Dataset extract:
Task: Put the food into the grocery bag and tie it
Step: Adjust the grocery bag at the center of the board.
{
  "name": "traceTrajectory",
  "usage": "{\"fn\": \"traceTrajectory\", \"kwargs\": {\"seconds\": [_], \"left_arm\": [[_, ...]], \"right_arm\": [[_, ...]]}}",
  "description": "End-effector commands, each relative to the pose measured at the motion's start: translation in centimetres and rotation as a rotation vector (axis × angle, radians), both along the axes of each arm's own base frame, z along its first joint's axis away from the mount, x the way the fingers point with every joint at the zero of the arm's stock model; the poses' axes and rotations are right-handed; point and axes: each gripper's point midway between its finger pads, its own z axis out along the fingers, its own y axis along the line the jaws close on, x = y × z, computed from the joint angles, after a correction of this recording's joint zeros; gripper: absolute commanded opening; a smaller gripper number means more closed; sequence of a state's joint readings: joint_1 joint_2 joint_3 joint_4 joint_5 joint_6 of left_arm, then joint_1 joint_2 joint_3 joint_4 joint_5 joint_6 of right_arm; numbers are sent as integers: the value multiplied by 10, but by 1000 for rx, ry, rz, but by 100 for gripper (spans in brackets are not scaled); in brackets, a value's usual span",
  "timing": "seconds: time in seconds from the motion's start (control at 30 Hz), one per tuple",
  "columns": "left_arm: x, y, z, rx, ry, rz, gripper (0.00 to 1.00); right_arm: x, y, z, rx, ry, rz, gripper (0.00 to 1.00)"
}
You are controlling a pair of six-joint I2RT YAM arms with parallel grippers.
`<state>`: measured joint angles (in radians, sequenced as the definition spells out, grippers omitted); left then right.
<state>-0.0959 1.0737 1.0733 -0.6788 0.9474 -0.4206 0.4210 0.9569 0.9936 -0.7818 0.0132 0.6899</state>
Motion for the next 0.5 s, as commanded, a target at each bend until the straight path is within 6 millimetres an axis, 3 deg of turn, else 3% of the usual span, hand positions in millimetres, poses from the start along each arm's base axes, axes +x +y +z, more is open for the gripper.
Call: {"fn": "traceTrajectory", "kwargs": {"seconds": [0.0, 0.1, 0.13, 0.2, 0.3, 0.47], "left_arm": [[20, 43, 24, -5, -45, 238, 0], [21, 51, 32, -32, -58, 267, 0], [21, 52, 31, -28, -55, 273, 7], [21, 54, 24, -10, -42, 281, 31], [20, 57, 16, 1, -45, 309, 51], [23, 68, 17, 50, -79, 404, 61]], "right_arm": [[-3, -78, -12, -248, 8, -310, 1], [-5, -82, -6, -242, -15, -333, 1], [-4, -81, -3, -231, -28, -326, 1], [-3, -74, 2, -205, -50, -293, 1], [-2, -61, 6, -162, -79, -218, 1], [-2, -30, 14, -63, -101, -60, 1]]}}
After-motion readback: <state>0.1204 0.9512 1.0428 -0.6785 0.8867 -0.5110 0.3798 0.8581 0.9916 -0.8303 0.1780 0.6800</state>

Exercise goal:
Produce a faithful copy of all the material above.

Written answer:
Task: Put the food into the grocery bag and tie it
Step: Adjust the grocery bag at the center of the board.
{
  "name": "traceTrajectory",
  "usage": "{\"fn\": \"traceTrajectory\", \"kwargs\": {\"seconds\": [_], \"left_arm\": [[_, ...]], \"right_arm\": [[_, ...]]}}",
  "description": "End-effector commands, each relative to the pose measured at the motion's start: translation in centimetres and rotation as a rotation vector (axis × angle, radians), both along the axes of each arm's own base frame, z along its first joint's axis away from the mount, x the way the fingers point with every joint at the zero of the arm's stock model; the poses' axes and rotations are right-handed; point and axes: each gripper's point midway between its finger pads, its own z axis out along the fingers, its own y axis along the line the jaws close on, x = y × z, computed from the joint angles, after a correction of this recording's joint zeros; gripper: absolute commanded opening; a smaller gripper number means more closed; sequence of a state's joint readings: joint_1 joint_2 joint_3 joint_4 joint_5 joint_6 of left_arm, then joint_1 joint_2 joint_3 joint_4 joint_5 joint_6 of right_arm; numbers are sent as integers: the value multiplied by 10, but by 1000 for rx, ry, rz, but by 100 for gripper (spans in brackets are not scaled); in brackets, a value's usual span",
  "timing": "seconds: time in seconds from the motion's start (control at 30 Hz), one per tuple",
  "columns": "left_arm: x, y, z, rx, ry, rz, gripper (0.00 to 1.00); right_arm: x, y, z, rx, ry, rz, gripper (0.00 to 1.00)"
}
You are controlling a pair of six-joint I2RT YAM arms with parallel grippers.
`<state>`: measured joint angles (in radians, sequenced as the definition spells out, grippers omitted); left then right.
<state>-0.0959 1.0737 1.0733 -0.6788 0.9474 -0.4206 0.4210 0.9569 0.9936 -0.7818 0.0132 0.6899</state>
Motion for the next 0.5 s, as commanded, a target at each bend until the straight path is within 6 millimetres an axis, 3 deg of turn, else 3% of the usual span, hand positions in millimetres, poses from the start along each arm's base axes, axes +x +y +z, more is open for the gripper.
Call: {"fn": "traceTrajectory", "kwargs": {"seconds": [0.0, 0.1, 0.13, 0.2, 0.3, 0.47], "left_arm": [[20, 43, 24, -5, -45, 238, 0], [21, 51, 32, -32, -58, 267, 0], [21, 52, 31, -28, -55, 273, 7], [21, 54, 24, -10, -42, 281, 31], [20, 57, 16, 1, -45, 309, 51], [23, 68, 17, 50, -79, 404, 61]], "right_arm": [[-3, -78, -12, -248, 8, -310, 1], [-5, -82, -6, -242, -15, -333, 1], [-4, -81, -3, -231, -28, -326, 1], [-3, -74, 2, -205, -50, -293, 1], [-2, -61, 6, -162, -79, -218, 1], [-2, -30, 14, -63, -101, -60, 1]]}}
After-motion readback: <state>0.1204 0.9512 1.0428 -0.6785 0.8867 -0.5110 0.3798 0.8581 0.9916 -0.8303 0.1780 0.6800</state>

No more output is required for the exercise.